Antes de Medellín, o feito havia sido realizado em Jacarta, na Indonésia, e em Niterói, no Brasil, com resultados igualmente satisfatórios. A iniciativa também está sendo implementada na cidade colombiana de Cali e, em breve, em El Salvador.
— Tudo isso está se acelerando à medida que o problema da dengue se acelera — diz Grisales.
A Organização Pan-Americana da Saúde (Opas) alertou neste ano que a América Latina e o Caribe terão sua "pior temporada de dengue" com cerca de 9,3 milhões de casos e pelo menos 4.500 mortes de janeiro a junho.

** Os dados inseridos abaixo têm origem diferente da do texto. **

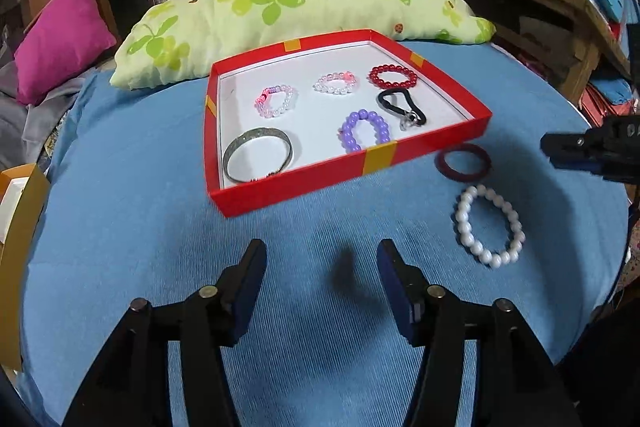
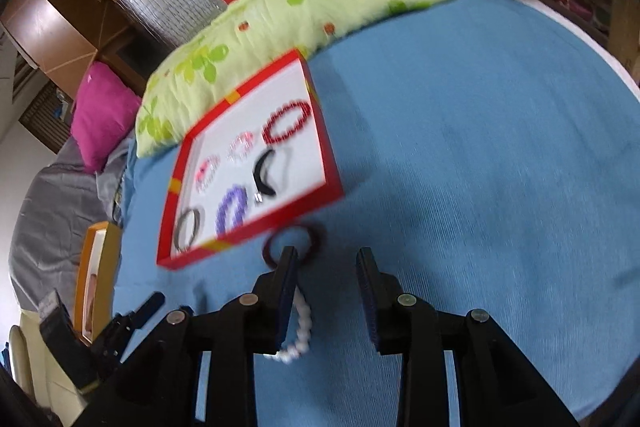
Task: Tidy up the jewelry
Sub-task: 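Withdraw both tools from the box toward the white bead bracelet and dark red bangle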
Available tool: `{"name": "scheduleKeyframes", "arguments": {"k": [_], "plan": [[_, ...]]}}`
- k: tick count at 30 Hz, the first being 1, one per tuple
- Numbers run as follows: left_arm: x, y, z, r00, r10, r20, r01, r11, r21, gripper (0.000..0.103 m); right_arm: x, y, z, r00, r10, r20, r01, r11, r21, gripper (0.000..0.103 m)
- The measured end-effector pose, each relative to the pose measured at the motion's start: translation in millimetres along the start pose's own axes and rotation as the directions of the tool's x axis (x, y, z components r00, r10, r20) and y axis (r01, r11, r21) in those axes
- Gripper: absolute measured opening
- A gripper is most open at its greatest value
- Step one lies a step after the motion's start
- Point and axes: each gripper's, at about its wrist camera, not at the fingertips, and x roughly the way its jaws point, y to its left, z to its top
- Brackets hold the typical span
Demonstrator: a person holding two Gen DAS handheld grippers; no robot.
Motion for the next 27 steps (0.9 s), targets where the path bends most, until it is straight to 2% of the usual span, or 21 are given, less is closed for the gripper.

A combinação do fenômeno El Niño e da mudança climática favorece a propagação desse mosquito de climas quentes que se reproduz na água. A agência de saúde da União Europeia alertou que os casos de dengue também estão aumentando na Europa devido às temperaturas mais altas.
Desinformação
O laboratório tem sido alvo de teorias conspiratórias associadas à imagem de Bill Gates. No ano passado, um grupo de pessoas protestou na sede do laboratório contra o fundador da gigante americana Microsoft. A convocação surgiu nas redes sociais, onde há dezenas de postagens acusando o WMP de espalhar "febre amarela" ou "malária".
— Eles dizem, por exemplo, que os mosquitos que estamos liberando têm chips para controle mental por parte de Bill Gates — diz Grisales à AFP..
Segundo o biólogo, o laboratório está sendo alvo de uma campanha de difamação.
Por enquanto, o projeto funciona como uma iniciativa particular autorizada pelos governos locais, mas Grisales espera que em breve se torne uma "política pública".